### Task prompt
Return only those lines of the listing in which "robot" appears.
::::
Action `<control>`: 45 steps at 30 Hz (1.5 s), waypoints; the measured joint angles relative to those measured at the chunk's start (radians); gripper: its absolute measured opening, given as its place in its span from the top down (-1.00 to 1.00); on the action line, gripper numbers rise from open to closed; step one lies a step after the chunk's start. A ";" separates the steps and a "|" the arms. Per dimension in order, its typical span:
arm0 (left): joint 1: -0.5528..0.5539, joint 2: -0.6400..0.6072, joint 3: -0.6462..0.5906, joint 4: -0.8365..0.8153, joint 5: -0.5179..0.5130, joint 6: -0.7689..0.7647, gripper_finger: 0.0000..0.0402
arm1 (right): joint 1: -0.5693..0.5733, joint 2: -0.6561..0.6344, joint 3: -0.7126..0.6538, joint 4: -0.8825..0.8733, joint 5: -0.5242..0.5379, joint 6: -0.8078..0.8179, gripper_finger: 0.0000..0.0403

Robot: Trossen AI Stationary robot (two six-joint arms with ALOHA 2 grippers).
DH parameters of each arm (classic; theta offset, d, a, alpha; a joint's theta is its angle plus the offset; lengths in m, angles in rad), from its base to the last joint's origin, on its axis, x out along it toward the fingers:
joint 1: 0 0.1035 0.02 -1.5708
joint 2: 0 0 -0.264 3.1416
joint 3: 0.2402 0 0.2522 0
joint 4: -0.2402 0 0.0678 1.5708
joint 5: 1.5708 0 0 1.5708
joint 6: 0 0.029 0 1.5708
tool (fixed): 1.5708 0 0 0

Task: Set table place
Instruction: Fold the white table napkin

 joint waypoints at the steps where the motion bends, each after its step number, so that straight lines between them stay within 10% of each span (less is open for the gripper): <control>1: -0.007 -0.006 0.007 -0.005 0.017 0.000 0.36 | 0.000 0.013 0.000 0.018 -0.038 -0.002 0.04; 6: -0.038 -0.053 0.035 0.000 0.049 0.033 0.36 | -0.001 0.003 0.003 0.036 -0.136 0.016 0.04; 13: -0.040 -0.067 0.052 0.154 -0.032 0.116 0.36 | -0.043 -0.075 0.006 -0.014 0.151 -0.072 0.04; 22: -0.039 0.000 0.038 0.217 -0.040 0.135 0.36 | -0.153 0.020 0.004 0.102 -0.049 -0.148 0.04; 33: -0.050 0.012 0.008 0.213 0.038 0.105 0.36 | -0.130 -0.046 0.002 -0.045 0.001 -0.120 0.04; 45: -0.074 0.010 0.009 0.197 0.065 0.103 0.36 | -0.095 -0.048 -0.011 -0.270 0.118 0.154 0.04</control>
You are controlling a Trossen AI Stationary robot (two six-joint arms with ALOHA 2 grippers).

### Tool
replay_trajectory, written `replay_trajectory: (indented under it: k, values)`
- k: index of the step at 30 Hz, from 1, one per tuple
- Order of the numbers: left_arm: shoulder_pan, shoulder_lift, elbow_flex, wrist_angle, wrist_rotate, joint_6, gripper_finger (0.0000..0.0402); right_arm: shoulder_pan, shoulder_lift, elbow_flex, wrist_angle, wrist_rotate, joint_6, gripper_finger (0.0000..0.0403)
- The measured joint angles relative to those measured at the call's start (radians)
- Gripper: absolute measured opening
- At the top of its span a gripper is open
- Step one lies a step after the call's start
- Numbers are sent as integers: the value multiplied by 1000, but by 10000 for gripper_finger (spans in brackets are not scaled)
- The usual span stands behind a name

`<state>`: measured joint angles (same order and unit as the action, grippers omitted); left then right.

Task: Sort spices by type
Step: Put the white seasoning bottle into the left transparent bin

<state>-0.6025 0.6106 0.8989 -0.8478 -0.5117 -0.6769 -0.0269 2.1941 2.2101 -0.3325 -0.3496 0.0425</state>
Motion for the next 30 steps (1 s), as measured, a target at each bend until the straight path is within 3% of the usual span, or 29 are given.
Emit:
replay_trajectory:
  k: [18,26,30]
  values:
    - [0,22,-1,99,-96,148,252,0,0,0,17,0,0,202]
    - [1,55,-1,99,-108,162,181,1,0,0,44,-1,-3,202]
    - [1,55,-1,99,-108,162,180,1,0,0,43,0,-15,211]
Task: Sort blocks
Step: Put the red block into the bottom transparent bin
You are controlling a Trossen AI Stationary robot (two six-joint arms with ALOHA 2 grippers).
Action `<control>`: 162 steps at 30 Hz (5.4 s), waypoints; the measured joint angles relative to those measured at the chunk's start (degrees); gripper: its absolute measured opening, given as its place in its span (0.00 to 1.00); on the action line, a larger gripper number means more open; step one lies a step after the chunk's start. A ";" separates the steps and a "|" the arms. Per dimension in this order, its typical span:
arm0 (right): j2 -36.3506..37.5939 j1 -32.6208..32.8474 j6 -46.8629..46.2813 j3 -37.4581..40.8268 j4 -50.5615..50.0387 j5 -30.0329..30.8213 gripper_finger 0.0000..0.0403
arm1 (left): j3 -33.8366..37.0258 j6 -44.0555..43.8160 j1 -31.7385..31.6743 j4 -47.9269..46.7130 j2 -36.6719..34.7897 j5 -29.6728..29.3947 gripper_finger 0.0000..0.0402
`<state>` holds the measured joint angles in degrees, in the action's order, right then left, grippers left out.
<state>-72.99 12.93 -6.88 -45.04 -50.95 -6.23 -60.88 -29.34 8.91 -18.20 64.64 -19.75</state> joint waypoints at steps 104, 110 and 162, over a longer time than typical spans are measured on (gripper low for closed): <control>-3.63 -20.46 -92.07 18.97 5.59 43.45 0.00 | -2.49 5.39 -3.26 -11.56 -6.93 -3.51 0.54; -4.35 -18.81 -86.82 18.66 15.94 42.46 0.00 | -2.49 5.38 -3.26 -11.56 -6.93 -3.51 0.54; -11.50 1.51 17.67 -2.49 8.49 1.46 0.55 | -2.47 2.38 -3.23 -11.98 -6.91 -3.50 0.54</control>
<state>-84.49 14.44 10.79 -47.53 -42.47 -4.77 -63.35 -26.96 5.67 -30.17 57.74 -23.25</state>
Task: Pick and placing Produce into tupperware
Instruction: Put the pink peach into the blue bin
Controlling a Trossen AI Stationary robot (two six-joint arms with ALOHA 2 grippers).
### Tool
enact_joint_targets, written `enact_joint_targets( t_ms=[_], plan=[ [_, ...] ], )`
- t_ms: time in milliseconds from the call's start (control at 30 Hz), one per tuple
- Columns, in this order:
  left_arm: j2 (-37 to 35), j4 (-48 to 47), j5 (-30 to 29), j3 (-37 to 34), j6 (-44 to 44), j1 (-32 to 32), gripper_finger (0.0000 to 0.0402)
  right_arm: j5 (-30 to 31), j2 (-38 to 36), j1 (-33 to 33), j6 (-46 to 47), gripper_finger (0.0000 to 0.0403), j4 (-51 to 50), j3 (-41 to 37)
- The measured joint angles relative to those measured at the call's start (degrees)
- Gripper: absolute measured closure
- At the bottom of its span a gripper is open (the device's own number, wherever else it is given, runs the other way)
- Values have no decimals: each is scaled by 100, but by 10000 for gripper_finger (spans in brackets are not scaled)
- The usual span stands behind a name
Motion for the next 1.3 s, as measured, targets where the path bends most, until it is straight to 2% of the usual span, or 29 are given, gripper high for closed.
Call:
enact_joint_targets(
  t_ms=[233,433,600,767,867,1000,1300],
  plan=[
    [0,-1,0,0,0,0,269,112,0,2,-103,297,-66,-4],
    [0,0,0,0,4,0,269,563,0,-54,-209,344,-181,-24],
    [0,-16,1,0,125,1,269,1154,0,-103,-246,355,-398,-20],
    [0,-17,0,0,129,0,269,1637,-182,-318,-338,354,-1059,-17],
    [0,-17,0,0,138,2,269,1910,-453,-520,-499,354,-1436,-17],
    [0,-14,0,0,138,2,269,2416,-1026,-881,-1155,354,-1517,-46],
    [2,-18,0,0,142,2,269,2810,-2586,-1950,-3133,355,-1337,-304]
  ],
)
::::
### Response for this exercise
Robot: Trossen AI Stationary robot (two six-joint arms with ALOHA 2 grippers).
You are controlling a Trossen AI Stationary robot (two six-joint arms with ALOHA 2 grippers).
You are controlling a Trossen AI Stationary robot (two six-joint arms with ALOHA 2 grippers).
Controlling a Trossen AI Stationary robot (two six-joint arms with ALOHA 2 grippers).

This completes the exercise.